= Border cells (Drosophila) =

The border cells are a cluster of 6–8 cells that migrate in the ovariole of the fruit-fly Drosophila melanogaster, during the process of oogenesis. A fly ovary consists of a string of ovarioles or egg chambers arranged in an increasing order of maturity. Each egg chamber contains 16 central germline, nurse cells surrounded by a monolayer epithelium of nearly 1000 follicle cells. At stage 8 of oogenesis, these cells initiate invading the neighbouring nurse cells, and reach the oocyte boundary by Stage 10.

== Mechanism of action ==
The border cells are specified by the activation of the JAK-STAT pathway in response to the cytokine, Unpaired. The signaling initiates by binding of Unpaired ligand to the Domeless receptor.
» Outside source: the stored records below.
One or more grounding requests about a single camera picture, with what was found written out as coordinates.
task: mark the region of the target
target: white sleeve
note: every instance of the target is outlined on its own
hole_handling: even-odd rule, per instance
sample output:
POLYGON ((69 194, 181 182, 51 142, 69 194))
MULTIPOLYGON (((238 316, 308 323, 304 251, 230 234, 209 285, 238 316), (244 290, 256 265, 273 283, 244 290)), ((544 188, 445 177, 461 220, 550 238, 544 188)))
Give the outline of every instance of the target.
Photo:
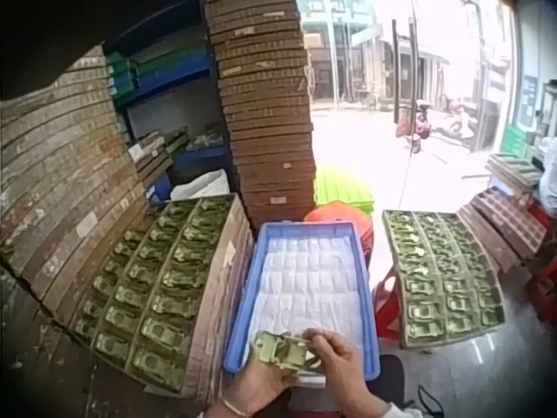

The migratory fate is acquired by the activation of slbo, a transcription factor that leads to the transformation of stationary follicle cells into the migratory border cell fate by regulating the expression of various genes. Once the cluster detaches from the anterior end of the ovariole, a gradient of chemokines, PDGF and VEGF (PVF1) aids in the directional migration of border cells towards the oocyte. The timing of the border cell migration along with egg chamber development is coordinated by ecdysone, a steroid hormone, which functions through Taiman, ecdysone receptor and ultraspiracle receptors. These cells migrate as a free group by means of transient cell-cell adhesions, further initiating signaling cascades that regulate expression of cytoskeletal components and triggers cellular extensions enabling forward movement. The invasive movement of the cluster towards the posteriorly located oocyte is followed by the off-centred movement towards the dorsal side of the egg chamber. The second kind of movement is mediated by the binding of Gurken, Spitz and Keren ligands to the EGFR on the border cells.

== Significance ==
The directional and collective migration of border cells aids in the formation of micropyle, a specialised passage through which the sperm enters during fertilisation. Studying cell migration is important from the point of view of metastasis, and for this reason, several model organisms are used to determine what molecules are important in initiating, maintaining and guiding moving cells. Drosophila melanogaster is one of the favorite organisms for studying biological phenomena. The border cells of the Drosophila ovary are a genetically tractable system for studying diverse aspects of migrating phenotype. After identifying the genes that are important for this phenotype, their homologs can be investigated for putative roles in turning non-invasive cancerous tumors into metastatic ones.